[Task to complete]:
Omitting all images, transcribe the listing word for word.

══════

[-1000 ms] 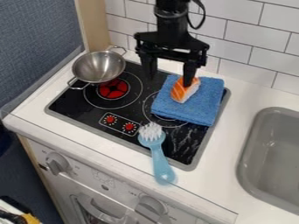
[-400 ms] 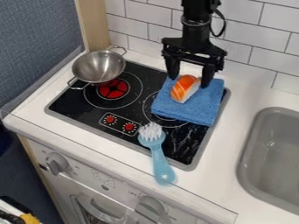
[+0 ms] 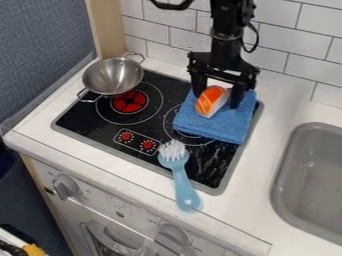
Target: Put the orange salmon in the silver pot
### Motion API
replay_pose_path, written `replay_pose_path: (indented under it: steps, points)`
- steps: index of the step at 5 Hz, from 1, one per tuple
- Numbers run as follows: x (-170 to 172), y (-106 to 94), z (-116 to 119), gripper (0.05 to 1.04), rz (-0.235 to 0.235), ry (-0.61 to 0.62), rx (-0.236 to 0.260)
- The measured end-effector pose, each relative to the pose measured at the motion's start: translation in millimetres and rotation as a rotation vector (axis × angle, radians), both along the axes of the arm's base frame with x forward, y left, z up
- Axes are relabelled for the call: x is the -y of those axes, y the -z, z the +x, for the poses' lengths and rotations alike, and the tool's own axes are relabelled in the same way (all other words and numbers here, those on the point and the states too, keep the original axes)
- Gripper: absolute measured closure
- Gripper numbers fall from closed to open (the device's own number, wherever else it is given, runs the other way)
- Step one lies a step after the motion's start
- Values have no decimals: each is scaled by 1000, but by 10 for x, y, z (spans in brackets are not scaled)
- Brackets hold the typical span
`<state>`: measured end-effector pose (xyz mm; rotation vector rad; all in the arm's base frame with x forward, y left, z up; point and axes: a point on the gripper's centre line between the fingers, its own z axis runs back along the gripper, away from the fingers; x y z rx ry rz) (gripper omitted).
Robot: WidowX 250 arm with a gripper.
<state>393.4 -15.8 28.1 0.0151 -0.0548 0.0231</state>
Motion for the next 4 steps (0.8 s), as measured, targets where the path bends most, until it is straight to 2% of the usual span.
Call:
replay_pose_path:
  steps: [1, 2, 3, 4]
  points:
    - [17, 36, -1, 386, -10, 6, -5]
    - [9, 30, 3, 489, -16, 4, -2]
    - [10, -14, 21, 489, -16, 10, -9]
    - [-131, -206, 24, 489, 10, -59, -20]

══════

[Finished exercise]:
[-1000 ms] 
[-400 ms] 
[+0 ms] 
Target: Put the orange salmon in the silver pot
### Motion API
replay_pose_path, written `replay_pose_path: (indented under it: steps, points)`
- steps: index of the step at 5 Hz, from 1, one per tuple
- Numbers run as follows: x (-170 to 172), y (-106 to 94), z (-116 to 119), gripper (0.05 to 1.04), rz (-0.235 to 0.235), ry (-0.61 to 0.62), rx (-0.236 to 0.260)
- The measured end-effector pose, each relative to the pose measured at the motion's start: translation in millimetres and rotation as a rotation vector (axis × angle, radians), both along the axes of the arm's base frame with x forward, y left, z up
- Axes are relabelled for the call: x is the -y of those axes, y the -z, z the +x, for the poses' lengths and rotations alike, and the tool's own axes are relabelled in the same way (all other words and numbers here, those on the point and the states too, keep the original axes)
- Gripper: absolute measured closure
- Gripper numbers fall from closed to open (the device's own number, wherever else it is given, runs the other way)
- Step one lies a step after the motion's start
- Values have no decimals: each is scaled by 1000, but by 10 for x, y, z (spans in brackets are not scaled)
- Brackets hold the typical span
`<state>`: measured end-effector pose (xyz mm; rotation vector rad; all in the arm's base frame with x forward, y left, z up; point and axes: a point on the gripper's centre line between the fingers, its own z axis runs back along the gripper, away from the fingers; x y z rx ry rz) (gripper omitted).
Robot: WidowX 250 arm with a gripper.
<state>393.4 -15.8 28.1 0.0151 -0.0548 0.0231</state>
Motion for the next 4 steps (0.8 s), as measured, targets where the path bends most, until it is straight to 2% of the usual span.
Call:
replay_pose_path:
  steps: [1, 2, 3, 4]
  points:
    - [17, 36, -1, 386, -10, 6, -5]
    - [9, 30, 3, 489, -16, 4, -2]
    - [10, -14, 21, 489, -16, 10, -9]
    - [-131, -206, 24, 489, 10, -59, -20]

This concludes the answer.